The Two Widows, Comic opera in two acts (Vocal score with German and Czech libretto)

SKU: 2014b Categories: ,

36,00 

Smetana, Bedřich

The Two Widows, Comic opera in two acts (Vocal score with German and Czech libretto)

For more information about the opera:

“Mr. Smetana has an enormous salary as composer, conductor, artistic director, and director of the opera school. As a composer his activities are negligible. … As a conductor he is known by name only in the theater handbook. … As director of the opera school he has an immense timetable: two lectures since the school began. … In short, Mr. Smetana must be considered a nothing – a zero – a blank!” (František Pivoda, Politik, 12 September 1874)
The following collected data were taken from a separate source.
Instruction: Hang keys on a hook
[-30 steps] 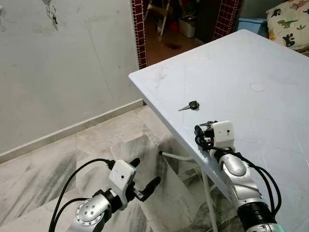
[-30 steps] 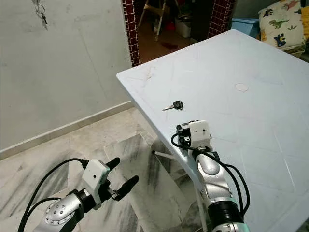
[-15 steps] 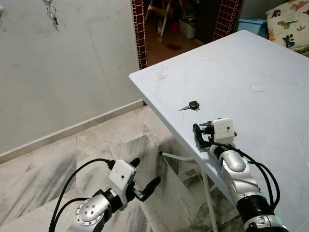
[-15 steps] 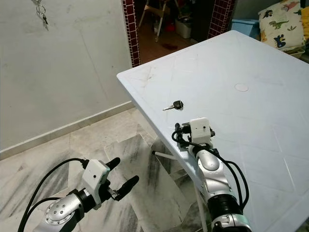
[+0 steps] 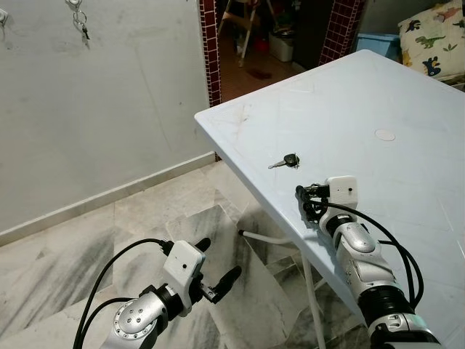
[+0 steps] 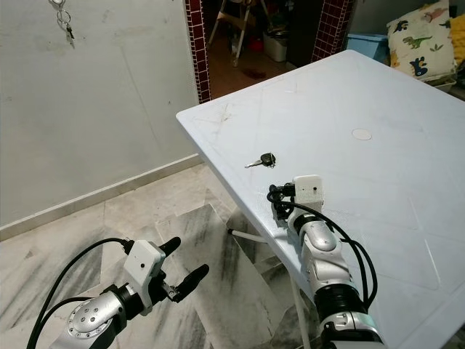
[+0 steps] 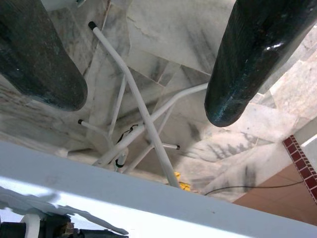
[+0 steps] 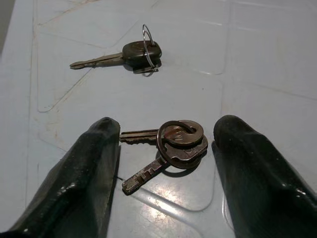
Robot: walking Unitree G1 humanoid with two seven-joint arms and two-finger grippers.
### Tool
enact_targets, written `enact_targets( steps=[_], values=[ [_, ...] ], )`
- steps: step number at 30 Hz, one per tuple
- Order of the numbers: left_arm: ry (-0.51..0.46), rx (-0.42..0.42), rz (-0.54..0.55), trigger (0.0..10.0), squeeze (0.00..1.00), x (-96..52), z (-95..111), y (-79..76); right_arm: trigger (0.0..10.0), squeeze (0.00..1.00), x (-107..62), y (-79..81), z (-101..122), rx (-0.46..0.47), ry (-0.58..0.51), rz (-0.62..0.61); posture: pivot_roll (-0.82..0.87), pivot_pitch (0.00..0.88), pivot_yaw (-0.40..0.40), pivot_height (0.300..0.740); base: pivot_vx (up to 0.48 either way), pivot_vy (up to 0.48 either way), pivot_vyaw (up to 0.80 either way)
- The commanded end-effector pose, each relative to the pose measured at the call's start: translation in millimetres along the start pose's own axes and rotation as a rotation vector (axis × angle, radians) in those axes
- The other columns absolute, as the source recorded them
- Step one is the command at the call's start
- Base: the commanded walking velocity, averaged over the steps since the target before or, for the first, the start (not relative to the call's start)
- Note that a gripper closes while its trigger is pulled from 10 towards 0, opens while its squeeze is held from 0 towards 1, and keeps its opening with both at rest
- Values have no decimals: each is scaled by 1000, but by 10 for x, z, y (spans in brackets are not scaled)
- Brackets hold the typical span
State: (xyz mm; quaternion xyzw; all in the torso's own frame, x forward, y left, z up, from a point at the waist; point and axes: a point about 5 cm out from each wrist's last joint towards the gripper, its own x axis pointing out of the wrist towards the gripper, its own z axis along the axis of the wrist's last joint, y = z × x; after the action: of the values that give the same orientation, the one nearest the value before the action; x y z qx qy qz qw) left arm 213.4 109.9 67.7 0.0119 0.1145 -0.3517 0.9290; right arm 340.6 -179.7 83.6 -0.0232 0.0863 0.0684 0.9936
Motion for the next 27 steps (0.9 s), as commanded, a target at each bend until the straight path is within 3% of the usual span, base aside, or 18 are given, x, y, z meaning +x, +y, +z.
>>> enact_targets(
  steps=[1, 27],
  values=[
    [17, 11, 7, 10000, 0, -13, -27, 15, 0, 0, -82, 42, -320, 45, 145, 16, 42, 80, 60, 740, 0, 0, 0],
    [18, 10, 8, 10000, 0, -11, -31, 12, 0, 0, -104, 81, -361, 88, 190, 62, 41, 82, 59, 740, 0, 0, 0]
  ],
)
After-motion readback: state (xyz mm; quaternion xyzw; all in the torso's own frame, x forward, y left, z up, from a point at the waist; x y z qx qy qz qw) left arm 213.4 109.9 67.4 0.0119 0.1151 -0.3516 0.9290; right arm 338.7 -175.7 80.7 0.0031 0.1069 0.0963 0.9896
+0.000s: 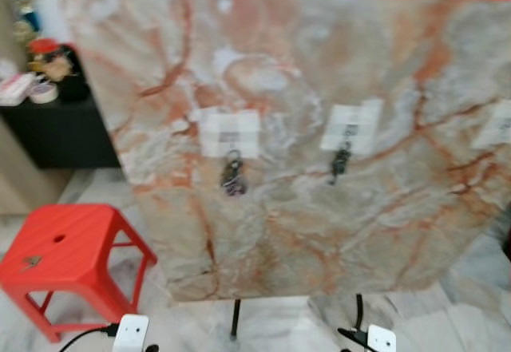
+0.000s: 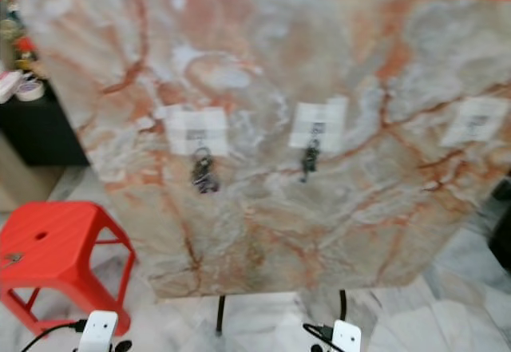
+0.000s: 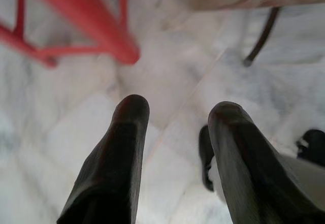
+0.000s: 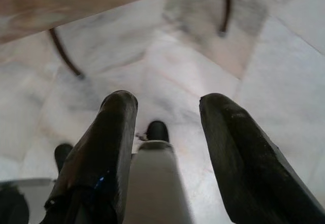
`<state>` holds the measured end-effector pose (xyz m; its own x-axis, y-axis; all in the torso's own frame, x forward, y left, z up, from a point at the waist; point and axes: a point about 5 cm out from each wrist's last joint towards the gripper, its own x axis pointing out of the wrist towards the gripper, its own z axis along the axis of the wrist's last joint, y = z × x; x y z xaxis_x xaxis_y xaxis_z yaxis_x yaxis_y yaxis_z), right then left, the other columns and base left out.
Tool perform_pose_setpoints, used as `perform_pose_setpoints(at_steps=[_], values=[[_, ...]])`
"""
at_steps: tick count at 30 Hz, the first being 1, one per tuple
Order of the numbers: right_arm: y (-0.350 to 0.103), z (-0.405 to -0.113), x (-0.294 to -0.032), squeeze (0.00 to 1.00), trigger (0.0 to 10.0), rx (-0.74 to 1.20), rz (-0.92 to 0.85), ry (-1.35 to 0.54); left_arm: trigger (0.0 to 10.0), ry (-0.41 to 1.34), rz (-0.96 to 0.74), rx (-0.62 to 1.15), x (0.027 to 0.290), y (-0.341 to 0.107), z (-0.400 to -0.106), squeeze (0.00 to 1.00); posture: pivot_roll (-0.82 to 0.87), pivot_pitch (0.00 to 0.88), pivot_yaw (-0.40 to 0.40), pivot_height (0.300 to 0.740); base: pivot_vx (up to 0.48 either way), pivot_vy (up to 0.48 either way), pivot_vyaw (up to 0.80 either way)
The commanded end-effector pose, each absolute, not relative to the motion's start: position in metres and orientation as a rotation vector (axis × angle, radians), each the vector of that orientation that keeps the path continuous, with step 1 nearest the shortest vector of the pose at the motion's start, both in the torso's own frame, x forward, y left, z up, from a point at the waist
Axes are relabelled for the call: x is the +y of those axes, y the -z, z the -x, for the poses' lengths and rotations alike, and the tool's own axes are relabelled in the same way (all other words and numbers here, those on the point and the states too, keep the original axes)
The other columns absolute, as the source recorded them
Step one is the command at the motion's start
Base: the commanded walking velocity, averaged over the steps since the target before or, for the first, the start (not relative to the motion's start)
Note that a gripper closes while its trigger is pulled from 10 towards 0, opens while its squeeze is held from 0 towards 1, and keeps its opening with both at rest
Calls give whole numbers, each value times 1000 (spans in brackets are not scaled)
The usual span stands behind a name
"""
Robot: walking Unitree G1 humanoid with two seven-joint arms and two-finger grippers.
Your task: Hang keys on a hook
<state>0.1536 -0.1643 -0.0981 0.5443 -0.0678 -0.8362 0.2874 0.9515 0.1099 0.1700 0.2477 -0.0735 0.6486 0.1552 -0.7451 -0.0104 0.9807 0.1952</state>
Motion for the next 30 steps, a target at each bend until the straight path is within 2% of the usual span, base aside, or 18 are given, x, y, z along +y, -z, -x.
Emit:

Thus the climate of conservative opinion that greeted Bedřich Smetana in 1874, expressed in a tone we are more likely to associate today with weblog cranks. History has proven Pivoda wrong, of course, but it was this climate that surrounded and gave rise to Smetana‘s fifth opera, The Two Widows (Dvě vdovy). Intent on creating a broad repertoire of national opera – that is, operas written to Czech librettos on Czech subjects in a distinctively Czech musical idiom – he had already produced a historical romance on a Sir Walter Scott-like medieval subject (The Brandenburgers in Bohemia, 1866), a folk comedy in a rural setting (The Bartered Bride, 1866), and a lofty heroic tragedy (Dalibor, 1868) and had completed the score to his great pageant on the founding of the Czech nation, Libuše. But the virulent reception given to Dalibor in the press, where it was accused (among other things) of introducing Germanic Wagnerisms into the nascent language of Czech opera, caused him to hold back on mounting Libuše, which he knew would invite attacks at the same level of ferocity (eventually it was produced in 1881 to inaugurate the newly built Prague National Opera). Instead, Smetana turned his mind to a lighter subject and wrote what he termed a “conversational” opera, one in which the Czech language would be put to use on more homely themes than the historical or legendary subjects of its four predecessors. To quote the composer’s own words, “I purposely gave the music a certain style so that the elegance of the drawing-room should be joined with tenderness and nobility. It was an attempt … to write an opera for once in an elevated drawing-room style” (letter of 21 February 1882 to Ludevít Procháska). …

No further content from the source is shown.